ZFIN ID: ZDB-PUB-131122-12
Fgf receptors Fgfr1a and Fgfr2 control the function of pharyngeal endoderm in late cranial cartilage development
Larbuisson, A., Dalcq, J., Martial, J.A., and Muller, M.
Date: 2013
Source: Differentiation; research in biological diversity   86(4-5): 192-206 (Journal)
Registered Authors: Martial, Joseph A., Muller, Marc
Keywords: zebrafish, fgfr, signaling, cartilage, BMP
MeSH Terms:
  • Animals
  • Body Patterning/genetics
  • Cartilage/growth & development*
  • Cell Differentiation/genetics*
  • Chondrogenesis
  • Endoderm
  • Gene Expression Regulation, Developmental
  • Pharyngeal Muscles/growth & development
  • Receptor, Fibroblast Growth Factor, Type 1/genetics*
  • Receptor, Fibroblast Growth Factor, Type 1/metabolism
  • Receptor, Fibroblast Growth Factor, Type 2/genetics*
  • Receptor, Fibroblast Growth Factor, Type 2/metabolism
  • Skull/growth & development
  • Zebrafish
PubMed: 24176552 Full text @ Differentiation

Cranial cartilage derives mainly from cranial neural crest cells and its formation requires fibroblast growth factor (Fgf) signaling for early differentiation and survival of developing chondrocytes as well as patterning of the endodermal pouches.

Here, we investigate the role of Fgf receptors in chondrocyte maturation at later stages, beyond 24 hpf.

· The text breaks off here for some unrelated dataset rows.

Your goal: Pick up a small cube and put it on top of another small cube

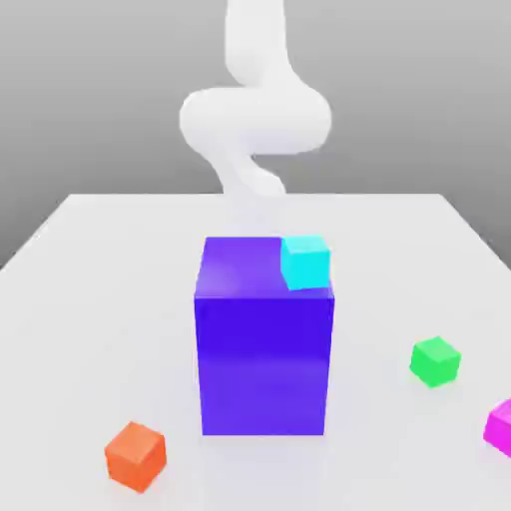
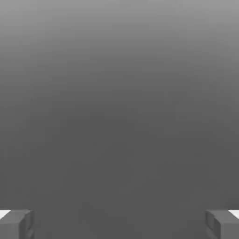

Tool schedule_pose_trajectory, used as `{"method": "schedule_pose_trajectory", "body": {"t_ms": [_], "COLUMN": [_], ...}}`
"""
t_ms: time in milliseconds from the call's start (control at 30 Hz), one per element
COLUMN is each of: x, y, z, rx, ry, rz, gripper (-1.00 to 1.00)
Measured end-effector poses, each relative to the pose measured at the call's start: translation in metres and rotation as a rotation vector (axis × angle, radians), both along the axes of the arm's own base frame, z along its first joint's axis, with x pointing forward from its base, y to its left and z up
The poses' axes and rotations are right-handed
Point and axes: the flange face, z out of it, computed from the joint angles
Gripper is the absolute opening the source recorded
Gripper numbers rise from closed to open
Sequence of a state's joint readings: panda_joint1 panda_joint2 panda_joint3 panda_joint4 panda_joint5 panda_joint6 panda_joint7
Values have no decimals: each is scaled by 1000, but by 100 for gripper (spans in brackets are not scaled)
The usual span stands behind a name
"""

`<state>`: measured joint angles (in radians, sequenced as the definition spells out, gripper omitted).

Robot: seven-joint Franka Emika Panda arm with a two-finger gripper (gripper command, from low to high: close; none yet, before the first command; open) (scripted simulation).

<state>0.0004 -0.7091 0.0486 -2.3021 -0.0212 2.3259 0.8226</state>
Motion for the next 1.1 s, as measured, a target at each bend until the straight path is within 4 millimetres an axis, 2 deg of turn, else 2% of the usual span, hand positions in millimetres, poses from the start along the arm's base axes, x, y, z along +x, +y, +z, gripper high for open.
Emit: {"method": "schedule_pose_trajectory", "body": {"t_ms": [133, 267, 400, 500, 667, 767, 867, 967, 1100], "x": [46, 77, 96, 101, 87, 74, 53, 23, 12], "y": [43, 86, 130, 163, 225, 250, 277, 304, 315], "z": [-58, -122, -189, -241, -328, -379, -427, -471, -527], "rx": [-59, -110, -152, -177, -209, -213, -211, -203, -195], "ry": [106, 205, 300, 370, 483, 552, 621, 690, 714], "rz": [44, 99, 165, 221, 342, 396, 458, 527, 550], "gripper": [0, 0, 0, 0, 0, 0, 0, 0, 0]}}
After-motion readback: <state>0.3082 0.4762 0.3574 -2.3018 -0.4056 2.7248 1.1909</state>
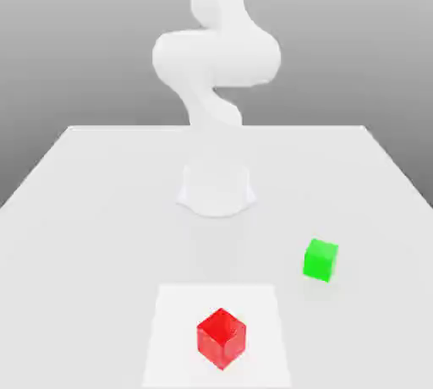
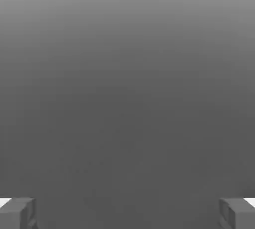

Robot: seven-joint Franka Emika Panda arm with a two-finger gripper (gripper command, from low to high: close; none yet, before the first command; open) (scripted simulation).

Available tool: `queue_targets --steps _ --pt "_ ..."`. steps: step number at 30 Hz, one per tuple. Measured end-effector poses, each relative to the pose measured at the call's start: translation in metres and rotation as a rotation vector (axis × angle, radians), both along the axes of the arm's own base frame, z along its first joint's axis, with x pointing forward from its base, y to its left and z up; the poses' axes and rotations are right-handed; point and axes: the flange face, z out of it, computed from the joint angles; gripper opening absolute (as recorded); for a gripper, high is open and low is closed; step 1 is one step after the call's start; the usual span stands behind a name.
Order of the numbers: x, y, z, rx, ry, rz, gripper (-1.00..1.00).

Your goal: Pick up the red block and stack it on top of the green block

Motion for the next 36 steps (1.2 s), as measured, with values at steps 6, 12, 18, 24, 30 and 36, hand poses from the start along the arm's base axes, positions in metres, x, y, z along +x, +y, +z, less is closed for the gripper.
queue_targets --steps 6,12,18,24,30,36 --pt "0.064 0.003 -0.118 -0.061 0.184 0.186 0.00" --pt "0.093 0.011 -0.242 -0.132 0.356 0.364 0.00" --pt "0.087 0.016 -0.363 -0.215 0.525 0.541 0.00" --pt "0.062 0.011 -0.464 -0.295 0.664 0.684 0.00" --pt "0.060 0.010 -0.520 -0.299 0.673 0.693 -1.00" --pt "0.060 0.010 -0.520 -0.299 0.675 0.694 -1.00"
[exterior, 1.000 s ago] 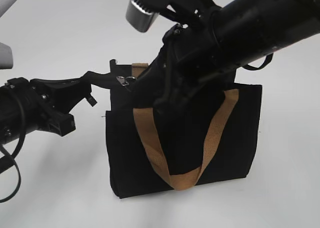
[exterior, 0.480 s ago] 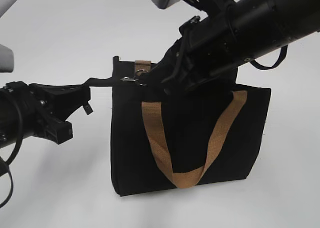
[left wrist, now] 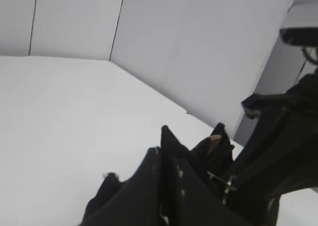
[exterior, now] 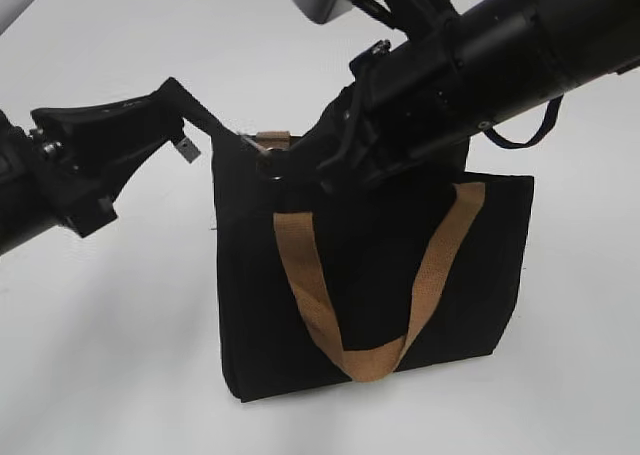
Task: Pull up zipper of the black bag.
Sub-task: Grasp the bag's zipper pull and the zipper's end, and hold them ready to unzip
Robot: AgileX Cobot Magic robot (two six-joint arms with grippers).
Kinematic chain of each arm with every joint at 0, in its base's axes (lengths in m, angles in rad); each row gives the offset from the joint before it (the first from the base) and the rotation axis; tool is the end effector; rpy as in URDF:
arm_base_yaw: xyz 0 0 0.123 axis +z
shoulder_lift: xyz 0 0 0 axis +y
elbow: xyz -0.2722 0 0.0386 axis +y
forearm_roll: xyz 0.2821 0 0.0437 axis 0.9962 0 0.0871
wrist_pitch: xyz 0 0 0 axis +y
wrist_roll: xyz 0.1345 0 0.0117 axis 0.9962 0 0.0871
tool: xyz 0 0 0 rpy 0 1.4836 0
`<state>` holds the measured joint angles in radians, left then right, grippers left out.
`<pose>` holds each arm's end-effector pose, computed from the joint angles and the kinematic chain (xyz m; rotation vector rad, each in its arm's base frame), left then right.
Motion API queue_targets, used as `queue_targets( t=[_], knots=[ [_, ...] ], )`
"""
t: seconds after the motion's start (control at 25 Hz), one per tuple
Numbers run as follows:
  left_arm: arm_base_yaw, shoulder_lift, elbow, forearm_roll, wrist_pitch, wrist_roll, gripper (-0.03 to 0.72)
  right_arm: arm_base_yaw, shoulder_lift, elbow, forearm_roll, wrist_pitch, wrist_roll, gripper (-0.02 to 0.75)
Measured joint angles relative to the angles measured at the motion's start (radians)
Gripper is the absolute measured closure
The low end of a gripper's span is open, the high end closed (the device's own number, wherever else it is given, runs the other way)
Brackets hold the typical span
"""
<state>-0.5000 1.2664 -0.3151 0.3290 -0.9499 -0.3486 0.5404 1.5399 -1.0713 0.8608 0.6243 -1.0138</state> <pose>0.2328 -0.1676 0.1976 0.4820 1.4806 -0.7197 0.2985 0.2490 0.2193 -1.1249 2.1058 0.6823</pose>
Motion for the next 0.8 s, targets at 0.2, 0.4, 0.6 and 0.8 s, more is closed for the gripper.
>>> queue_targets(
  t=[0.2,0.4,0.6,0.8],
  knots=[
    [0.000,-0.006,0.006,0.073,-0.064,-0.054,0.684,0.002,0.025,-0.007,0.034,0.011,-0.053,0.715],
    [0.003,-0.006,0.006,0.077,-0.078,-0.074,0.684,0.038,0.035,-0.006,0.035,0.009,-0.142,0.673],
    [0.005,-0.006,0.006,0.077,-0.092,-0.076,0.684,0.058,0.035,-0.006,0.027,-0.008,-0.159,0.629],
    [0.006,-0.006,0.006,0.077,-0.091,-0.077,0.684,0.059,0.035,-0.006,0.026,-0.009,-0.163,0.580]
  ],
)
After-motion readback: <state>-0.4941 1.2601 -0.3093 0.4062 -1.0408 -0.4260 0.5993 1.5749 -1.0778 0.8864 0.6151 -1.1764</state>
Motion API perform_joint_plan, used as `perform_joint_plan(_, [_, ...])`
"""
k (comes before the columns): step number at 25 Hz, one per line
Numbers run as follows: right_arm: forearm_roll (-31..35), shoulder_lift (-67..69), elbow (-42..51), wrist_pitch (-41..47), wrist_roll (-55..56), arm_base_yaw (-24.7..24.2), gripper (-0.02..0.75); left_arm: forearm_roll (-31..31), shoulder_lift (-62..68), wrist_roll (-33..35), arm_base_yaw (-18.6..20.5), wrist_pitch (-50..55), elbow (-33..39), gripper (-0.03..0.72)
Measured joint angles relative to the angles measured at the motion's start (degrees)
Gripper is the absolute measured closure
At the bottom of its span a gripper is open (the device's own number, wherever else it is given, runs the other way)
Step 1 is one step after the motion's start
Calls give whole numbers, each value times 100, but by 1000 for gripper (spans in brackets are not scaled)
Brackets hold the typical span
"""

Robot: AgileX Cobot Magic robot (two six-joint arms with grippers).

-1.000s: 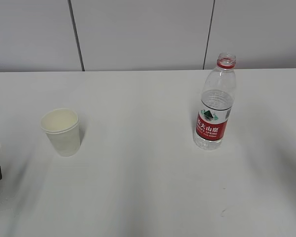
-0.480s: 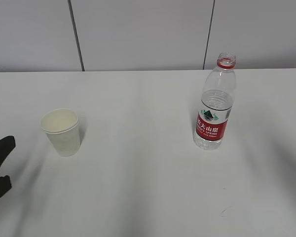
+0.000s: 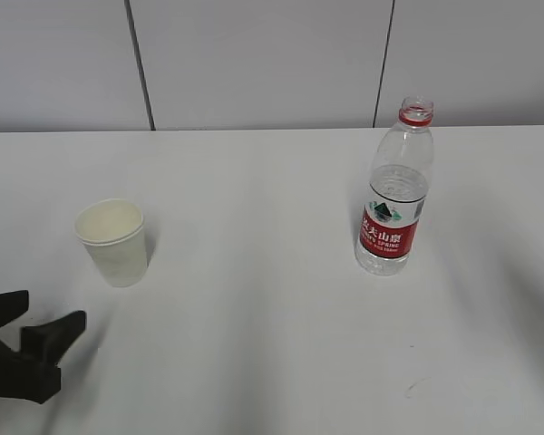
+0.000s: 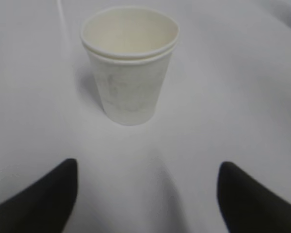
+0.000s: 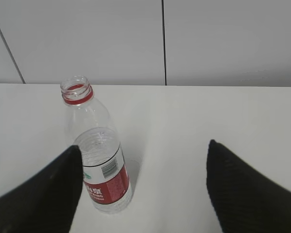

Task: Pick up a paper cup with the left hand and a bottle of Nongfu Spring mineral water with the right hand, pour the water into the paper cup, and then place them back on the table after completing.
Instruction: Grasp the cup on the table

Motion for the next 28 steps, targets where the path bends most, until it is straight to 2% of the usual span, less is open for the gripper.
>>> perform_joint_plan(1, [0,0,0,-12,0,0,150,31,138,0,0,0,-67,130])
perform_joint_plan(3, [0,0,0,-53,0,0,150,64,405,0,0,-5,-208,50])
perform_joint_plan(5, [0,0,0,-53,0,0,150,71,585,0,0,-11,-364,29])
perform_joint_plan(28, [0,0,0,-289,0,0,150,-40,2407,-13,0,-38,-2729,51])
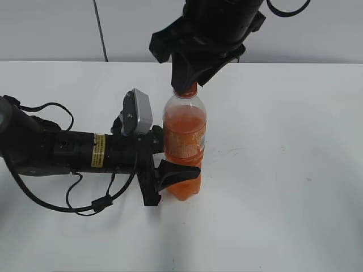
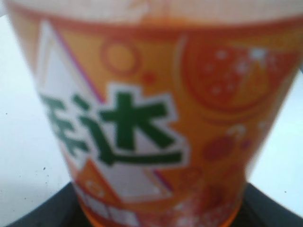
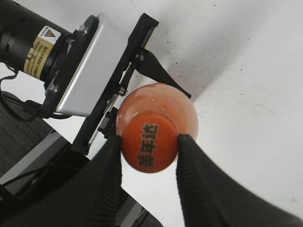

Using inducible expression of a dominant-negative Fgf receptor, we show that Fgf signaling is required around 30 hpf for correct cartilage formation. The receptor genes fgfr1a and fgr2 are expressed in pharyngeal endodermal pouches after 24 hpf or 26 hpf, respectively. Depletion of any of these two receptors by microinjection of antisense morpholinos results in severe defects in cartilage formation at 4 dpf and a decrease in expression of the late chondrocyte markers barx1 and runx2b. Although endodermal pouches are correctly formed and patterned, receptor knock down leads to decreased expression of runx3, egr1 and sox9b in this tissue, while expression of fsta, coding for a secreted BMP/TgfΒ inhibitor, is clearly increased. Rescue experiments revealed that each Fgfr1a or Fgfr2 receptor is able to compensate for the loss of the other.

Thus, we show that minimal amounts of Fgfr1a or Fgfr2 are required to initiate a regulatory cascade in pharyngeal endoderm reducing expression of fsta, thereby allowing correct BMP signaling to the maturing chondrocytes of the head cartilage.